The publicly funded, not-for-profit institute offers education
at all levels from preschool through to trades certificates, diplomas
and degrees at campuses in Fort Frances and Kenora and through distance
learning.
COVID-19 is providing new opportunities to apply its core function
empowering students through Anishinaabemowin (Ojibway language)
and culture, said Brent Tookenay.
"We're seeing how the two worlds are colliding," Tookenay said
of the way that technology and traditions are meeting.
There was the surge in interest in the institute's online language
courses, called nests, that "grew and grew" in the early days of
the pandemic shut-downs when people had more time on their hands.
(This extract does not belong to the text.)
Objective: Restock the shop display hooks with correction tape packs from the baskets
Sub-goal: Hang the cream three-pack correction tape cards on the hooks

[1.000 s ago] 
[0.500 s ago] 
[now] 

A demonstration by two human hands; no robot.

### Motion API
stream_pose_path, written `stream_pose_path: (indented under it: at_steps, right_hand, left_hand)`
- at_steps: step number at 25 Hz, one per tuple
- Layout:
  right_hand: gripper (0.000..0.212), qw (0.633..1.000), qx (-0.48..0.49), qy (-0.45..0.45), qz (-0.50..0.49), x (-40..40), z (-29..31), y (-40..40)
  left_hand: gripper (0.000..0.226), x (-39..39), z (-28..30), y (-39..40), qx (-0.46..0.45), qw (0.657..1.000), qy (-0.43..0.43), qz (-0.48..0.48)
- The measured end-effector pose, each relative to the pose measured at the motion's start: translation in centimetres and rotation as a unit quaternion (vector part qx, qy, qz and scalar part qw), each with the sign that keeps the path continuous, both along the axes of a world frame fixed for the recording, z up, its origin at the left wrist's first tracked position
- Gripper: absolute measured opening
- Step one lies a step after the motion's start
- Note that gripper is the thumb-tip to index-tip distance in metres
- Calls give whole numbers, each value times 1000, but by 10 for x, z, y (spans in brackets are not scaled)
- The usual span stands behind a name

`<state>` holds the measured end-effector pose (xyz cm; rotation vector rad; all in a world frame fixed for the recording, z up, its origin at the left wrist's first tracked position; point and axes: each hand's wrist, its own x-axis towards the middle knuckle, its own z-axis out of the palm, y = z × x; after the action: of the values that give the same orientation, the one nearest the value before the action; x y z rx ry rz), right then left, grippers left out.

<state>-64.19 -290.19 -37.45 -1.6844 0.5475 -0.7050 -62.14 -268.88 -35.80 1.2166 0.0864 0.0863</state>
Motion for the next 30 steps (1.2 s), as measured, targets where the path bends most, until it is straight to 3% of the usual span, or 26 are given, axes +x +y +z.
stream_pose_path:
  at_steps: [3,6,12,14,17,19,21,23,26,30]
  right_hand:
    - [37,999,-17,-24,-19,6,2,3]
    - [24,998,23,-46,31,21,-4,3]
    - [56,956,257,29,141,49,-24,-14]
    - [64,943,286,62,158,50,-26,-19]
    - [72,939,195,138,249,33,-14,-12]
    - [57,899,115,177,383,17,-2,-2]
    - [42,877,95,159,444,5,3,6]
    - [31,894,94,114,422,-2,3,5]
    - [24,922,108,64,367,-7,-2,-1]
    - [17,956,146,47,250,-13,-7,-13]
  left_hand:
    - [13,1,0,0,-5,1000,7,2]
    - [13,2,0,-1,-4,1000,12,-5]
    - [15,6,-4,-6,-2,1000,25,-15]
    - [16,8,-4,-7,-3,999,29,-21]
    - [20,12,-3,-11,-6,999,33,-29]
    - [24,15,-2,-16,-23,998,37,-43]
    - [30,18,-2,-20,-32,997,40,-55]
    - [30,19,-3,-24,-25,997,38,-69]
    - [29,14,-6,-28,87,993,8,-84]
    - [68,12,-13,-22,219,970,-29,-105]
Or the way the institute can now employ an Anishinaabemowin teacher,
who happens to live across a closed border in Minnesota, to provide
online classes.
"The world has opened up to us a bit in terms of access," Tookenay
said.
There's still work to be done to ensure that students can connect
to the internet at home in their communities, where broadband access
is rare, he said but Seven Generations is seeing how technology
can bridge the generational divide.
Texting tobacco
Elders are using video chats to stay connected with staff and students
and stay safe from contracting the virus, Tookenay said.
The cultural protocol of offering tobacco when asking an elder
a question can be maintained through technology, as well.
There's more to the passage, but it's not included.